Él creció, cómo no. Y su ropa empezó a quedársele pequeña. Y su barba empezó a asomar, y sus calzoncillos, ahora agujereados, ni siquiera podían contener su nuevo cuerpo de hombre. Por eso, Gael, que había estudiado todo, que tan inteligente era, consiguió inventarse sus propias ropas invisibles y las vistió. Cuando todas las prendas estuvieron sucias, aunque no sudase mucho en aquel habitáculo diminuto, inventó también un jabón invisible y un grifo invisible y un trapo invisible. Y, después, una televisión invisible y una consola como la que él siempre había querido de niño. Como un soplido fantasmagórico, seguía escuchando a su madre, desde la cocina, gritarle aquello de sal un poquito a que te dé el sol, a jugar como los niños, que te vas a volver transparente. Sobre todo ahora que se había viciado a sus nuevos videojuegos.

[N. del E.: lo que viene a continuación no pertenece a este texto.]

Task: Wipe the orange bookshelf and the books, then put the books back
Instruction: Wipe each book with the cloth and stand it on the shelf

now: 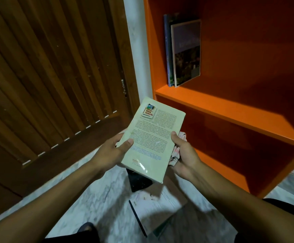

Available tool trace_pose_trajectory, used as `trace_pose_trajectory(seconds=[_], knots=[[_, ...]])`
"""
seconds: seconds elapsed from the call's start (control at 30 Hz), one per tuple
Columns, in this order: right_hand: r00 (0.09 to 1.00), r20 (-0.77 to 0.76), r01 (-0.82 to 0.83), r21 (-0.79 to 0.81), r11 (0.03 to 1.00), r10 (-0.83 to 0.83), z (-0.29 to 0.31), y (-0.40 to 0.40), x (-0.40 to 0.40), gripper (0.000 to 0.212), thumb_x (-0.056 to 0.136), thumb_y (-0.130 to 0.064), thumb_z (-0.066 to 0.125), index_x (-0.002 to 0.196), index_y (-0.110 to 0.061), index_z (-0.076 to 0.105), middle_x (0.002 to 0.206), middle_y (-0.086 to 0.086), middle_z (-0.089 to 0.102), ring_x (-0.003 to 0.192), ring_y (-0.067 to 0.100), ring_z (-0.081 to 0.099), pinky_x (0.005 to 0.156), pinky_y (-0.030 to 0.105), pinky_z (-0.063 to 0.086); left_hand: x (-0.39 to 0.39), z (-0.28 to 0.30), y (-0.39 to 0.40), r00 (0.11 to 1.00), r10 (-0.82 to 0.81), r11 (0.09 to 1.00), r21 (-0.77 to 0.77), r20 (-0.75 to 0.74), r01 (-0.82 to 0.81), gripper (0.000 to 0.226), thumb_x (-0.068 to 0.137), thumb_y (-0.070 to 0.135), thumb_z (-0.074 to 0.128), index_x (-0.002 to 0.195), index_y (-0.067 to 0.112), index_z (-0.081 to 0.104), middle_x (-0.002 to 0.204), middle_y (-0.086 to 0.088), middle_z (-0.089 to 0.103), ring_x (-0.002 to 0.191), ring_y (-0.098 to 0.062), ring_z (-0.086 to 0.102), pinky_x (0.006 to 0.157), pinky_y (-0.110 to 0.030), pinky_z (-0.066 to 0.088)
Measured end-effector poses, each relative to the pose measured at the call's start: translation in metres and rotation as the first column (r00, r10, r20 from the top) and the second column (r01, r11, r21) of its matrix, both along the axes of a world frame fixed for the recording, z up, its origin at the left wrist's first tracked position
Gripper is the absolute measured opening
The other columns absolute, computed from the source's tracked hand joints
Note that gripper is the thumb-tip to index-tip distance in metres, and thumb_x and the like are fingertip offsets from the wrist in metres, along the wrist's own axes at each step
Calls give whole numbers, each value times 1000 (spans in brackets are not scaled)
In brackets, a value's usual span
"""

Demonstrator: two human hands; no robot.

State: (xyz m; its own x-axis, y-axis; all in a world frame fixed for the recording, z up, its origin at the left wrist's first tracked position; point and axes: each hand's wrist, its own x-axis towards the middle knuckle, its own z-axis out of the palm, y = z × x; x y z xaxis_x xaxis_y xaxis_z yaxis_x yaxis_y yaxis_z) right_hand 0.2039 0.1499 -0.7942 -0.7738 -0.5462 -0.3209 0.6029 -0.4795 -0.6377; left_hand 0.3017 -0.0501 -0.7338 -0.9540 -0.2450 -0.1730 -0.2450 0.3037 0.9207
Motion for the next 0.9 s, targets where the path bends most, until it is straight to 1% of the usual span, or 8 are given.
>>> trace_pose_trajectory(seconds=[0.13,0.2,0.27,0.37,0.53,0.63,0.77,0.9], knots=[[998,-41,-43,-85,995,39,9,5,-3,37,103,-34,48,131,-15,62,127,12,69,119,33,65,107,57,43,0,1,0,998,-53,981,188,34,46,34,101,36,50,135,36,55,117,3,74,106,-21,72,95,-47,56],[995,-74,-73,-108,992,65,14,8,-4,36,103,-33,47,132,-16,61,129,11,68,120,33,64,108,57,43,-2,2,-2,998,-42,950,311,56,23,45,94,36,58,139,36,49,121,-1,72,109,-26,70,98,-48,54],[991,-101,-100,-117,988,88,16,10,-6,35,103,-32,48,130,-16,62,129,11,68,120,32,64,108,57,43,-5,3,-7,995,-12,904,426,96,-30,59,87,36,65,142,27,48,125,-6,70,113,-30,68,102,-50,51],[983,-133,-134,-57,989,125,17,9,-7,37,101,-32,50,132,-15,62,132,12,66,122,34,62,108,57,42,-6,8,-7,994,-8,863,502,110,-49,41,95,32,57,132,17,62,125,-10,70,115,-32,67,103,-49,48],[969,-188,-154,46,987,160,17,5,-3,38,100,-30,52,133,-12,61,130,13,67,120,33,64,103,54,48,-7,9,-2,995,79,844,527,62,-100,31,101,27,52,126,15,65,121,-11,72,112,-33,68,100,-52,50],[969,-192,-148,70,987,159,17,4,-1,38,101,-31,52,134,-13,60,130,12,67,119,33,65,103,55,49,-9,6,0,985,170,886,437,-3,-152,29,100,27,55,123,13,63,117,-11,73,103,-31,72,91,-50,56],[972,-193,-121,90,989,136,20,3,1,38,102,-33,49,134,-16,59,129,11,68,118,31,65,101,54,50,-11,5,5,971,232,942,263,-63,-208,29,101,34,53,121,15,59,109,-6,74,92,-24,75,75,-38,60],[982,-163,-81,105,991,97,23,2,5,46,102,-45,44,132,-15,62,128,11,68,117,32,66,103,54,48,-11,4,7,971,231,933,295,-54,-205,33,102,38,49,121,14,60,108,-7,75,96,-28,74,73,-38,59]])
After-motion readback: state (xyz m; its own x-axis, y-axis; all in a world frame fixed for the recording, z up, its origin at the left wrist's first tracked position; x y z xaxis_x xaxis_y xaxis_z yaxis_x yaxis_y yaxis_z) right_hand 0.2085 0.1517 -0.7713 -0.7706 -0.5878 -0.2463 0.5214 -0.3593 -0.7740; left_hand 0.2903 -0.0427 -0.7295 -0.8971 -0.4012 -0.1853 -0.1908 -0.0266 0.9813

Su madre, como todas las madres, tenía razón, y Gael poco a poco fue volviéndose amarillo, luego más verdoso y, finalmente, transparente. Tan solo los pelitos nuevos de su barba aguantaron unas semanas más a aquella maldición del encierro. No fue hasta que desapareció del todo cuando sus padres consiguieron abrir su puerta y, cuando eso ocurrió, ya no recordaban bien a su hijo y todas las cosas visibles de Gael acabaron en un rastro benéfico para ayudar a los niños pobres de África.